▸ EXERCISE PROMPT
Output the whole listing below exactly, omitting the images.

▸ DATASET SECTION
┌──
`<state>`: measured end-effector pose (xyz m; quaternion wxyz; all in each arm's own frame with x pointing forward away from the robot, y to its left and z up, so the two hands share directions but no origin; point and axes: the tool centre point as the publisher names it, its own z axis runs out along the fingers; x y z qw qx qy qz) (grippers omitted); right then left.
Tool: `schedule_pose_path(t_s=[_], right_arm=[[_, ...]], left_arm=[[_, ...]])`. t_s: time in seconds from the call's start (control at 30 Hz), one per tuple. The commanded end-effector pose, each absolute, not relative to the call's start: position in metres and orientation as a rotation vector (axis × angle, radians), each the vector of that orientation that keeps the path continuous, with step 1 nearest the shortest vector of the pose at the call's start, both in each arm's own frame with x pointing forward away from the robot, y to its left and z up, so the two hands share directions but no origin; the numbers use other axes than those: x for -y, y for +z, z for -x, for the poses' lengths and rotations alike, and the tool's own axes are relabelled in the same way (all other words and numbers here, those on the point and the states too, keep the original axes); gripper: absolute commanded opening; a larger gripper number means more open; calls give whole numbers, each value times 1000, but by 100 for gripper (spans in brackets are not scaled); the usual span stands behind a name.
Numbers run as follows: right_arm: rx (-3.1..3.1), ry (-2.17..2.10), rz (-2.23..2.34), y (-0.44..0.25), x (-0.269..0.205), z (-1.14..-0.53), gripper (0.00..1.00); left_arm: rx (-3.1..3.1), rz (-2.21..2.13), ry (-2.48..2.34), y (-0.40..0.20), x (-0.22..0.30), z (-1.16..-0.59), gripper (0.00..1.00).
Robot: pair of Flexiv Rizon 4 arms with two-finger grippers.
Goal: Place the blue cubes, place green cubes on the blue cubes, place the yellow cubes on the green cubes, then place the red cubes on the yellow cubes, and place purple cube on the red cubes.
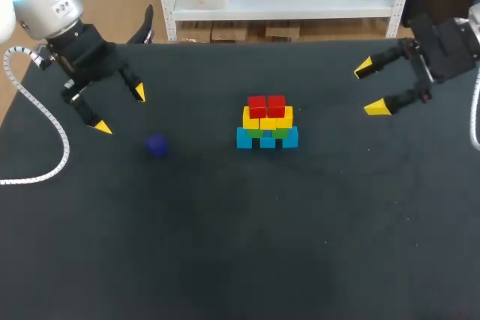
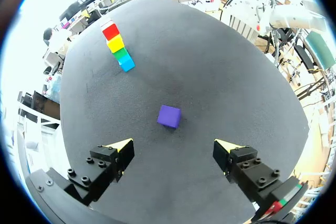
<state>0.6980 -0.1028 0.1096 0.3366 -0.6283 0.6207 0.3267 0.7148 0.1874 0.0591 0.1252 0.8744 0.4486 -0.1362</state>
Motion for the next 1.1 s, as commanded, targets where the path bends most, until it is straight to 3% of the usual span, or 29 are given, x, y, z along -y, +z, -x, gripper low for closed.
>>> schedule_pose_path(t_s=[0.03,1.1], right_arm=[[-1608,865,1653,109,107,-700,100],[-1625,882,1695,110,109,-700,100]], left_arm=[[-1301,-2548,-394,59,-188,-714,100],[-1303,-2714,-382,4,-151,-718,100]])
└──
▸ RESPONSE TO THIS EXERCISE
`<state>`: measured end-effector pose (xyz m; quaternion wxyz; all in each arm's own frame with x pointing forward away from the robot, y to its left and z up, so the two hands share directions but no origin; point and axes: the tool centre point as the publisher names it, its own z axis runs out along the fingers; x y z qw qx qy qz) (grippers omitted); right then left.
Tool: `schedule_pose_path(t_s=[_], right_arm=[[_, ...]], left_arm=[[_, ...]])`. t_s: time in seconds from the call's start (control at 30 Hz), one per tuple. The commanded end-effector pose, each absolute, not relative to the call's start: position in metres and orientation as a rotation vector (axis × angle, radians), each the vector of that orientation that keeps the path continuous, with step 1 nearest the shortest vector of the pose at the call's start, both in each arm's own frame with x pointing forward away from the robot, y to its left and z up, so the two hands share directions but no origin; the numbers use other axes than those: x for -y, y for +z, z for -x, for the poses' lengths and rotations alike, and the tool's own axes are relabelled in the same way (all other words and numbers here, those on the point and the states too, keep the original axes); gripper: absolute commanded opening; a larger gripper number means more open; calls give whole numbers, each value times 1000, but by 100 for gripper (spans in brackets are not scaled); the usual span stands behind a name.
Numbers run as follows: right_arm: rx (-3.1..3.1), ry (-2.17..2.10), rz (-2.23..2.34), y (-0.44..0.25), x (-0.269..0.205), z (-1.14..-0.53), gripper (0.00..1.00); left_arm: rx (-3.1..3.1), rz (-2.21..2.13), ry (-2.48..2.34), y (-0.40..0.20), x (-0.22..0.30), z (-1.16..-0.59), gripper (0.00..1.00).
Robot: pair of Flexiv Rizon 4 arms with two-finger grippers.
Goal: Place the blue cubes, place green cubes on the blue cubes, place the yellow cubes on the green cubes, then place the red cubes on the yellow cubes, and place purple cube on the red cubes.
<state>0.6980 -0.1028 0.1096 0.3366 -0.6283 0.6207 0.3267 0.7148 0.1874 0.0591 0.1252 0.8744 0.4486 -0.1362</state>
Motion for the next 1.1 s, as commanded, targets where the path bends most, until it is straight to 3% of the usual span, or 29 are given, x, y, z along -y, +z, -x, gripper low for closed.
>>> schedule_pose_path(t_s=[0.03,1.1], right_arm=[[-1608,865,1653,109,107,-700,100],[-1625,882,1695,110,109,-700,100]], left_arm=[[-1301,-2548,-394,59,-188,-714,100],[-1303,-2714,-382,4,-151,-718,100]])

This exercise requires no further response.